The talk show, held as part of National Music Day commemorations on March 9-10, was organized by Kami Musik Indonesia (KAMI), Art Coalition and Rumah Beta Foundation.
Candra Darusman, jazz musician and the chairman of the Indonesian Musicians Union Federation (FESMI), said collaborations are necessary to lift the local music ecosystem out of the doldrums.
"Innovations in other sectors often rely on collaborations between academics, businessmen and the government. I think the creative industry, especially music, can adopt the same principle by involving musicians as the main actors, facilitation by the government and funding by the businessmen," Candra said.
Mahendra said the Education Ministry has been hard at work creating new programs to improve intellectual property rights protection.
"We're creating a guideline to protect the intellectual property rights of songwriters.

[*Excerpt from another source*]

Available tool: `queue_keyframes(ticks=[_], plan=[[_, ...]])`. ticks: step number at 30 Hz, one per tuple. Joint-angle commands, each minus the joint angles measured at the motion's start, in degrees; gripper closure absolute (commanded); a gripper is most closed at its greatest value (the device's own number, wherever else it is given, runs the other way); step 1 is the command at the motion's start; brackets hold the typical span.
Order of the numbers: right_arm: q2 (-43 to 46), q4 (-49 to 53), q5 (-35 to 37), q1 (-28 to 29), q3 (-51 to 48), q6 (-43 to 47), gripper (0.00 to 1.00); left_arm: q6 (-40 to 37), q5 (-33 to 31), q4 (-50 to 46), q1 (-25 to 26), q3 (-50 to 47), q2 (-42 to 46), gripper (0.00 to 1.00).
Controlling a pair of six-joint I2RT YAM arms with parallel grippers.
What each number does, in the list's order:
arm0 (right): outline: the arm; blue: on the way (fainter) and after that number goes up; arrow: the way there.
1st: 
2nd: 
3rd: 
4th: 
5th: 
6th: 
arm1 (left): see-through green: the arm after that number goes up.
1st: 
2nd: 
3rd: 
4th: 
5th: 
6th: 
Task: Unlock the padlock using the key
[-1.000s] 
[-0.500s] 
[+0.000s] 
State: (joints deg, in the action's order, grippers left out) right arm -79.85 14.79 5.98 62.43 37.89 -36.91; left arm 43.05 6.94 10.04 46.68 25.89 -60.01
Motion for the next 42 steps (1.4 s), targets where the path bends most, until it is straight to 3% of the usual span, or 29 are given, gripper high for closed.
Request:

We will make sure we pay royalties to every musician whose songs we use in our events," he said.
Mahendra said the Education Ministry will issue certifications for practitioners in the music industry based on the national job competency standards (SKKNI) and global competency standards.
This is done to improve the capacity of human resources in the music industry, according to Mahendra.
In addition, the ministry will organize the Indonesian Music Expo to help local musicians who want to upskill.
This year the ministry plans to make use of its integrated data collection system to digitalize 1,800 musical works that will be stored in a special archive.
The ministry will also revitalize some of Indonesia's classic children's songs aside from holding a children's songwriting contest to discover new ones.
"Genuine children's songs are a rarity nowadays. We want more of them," Mahendra said.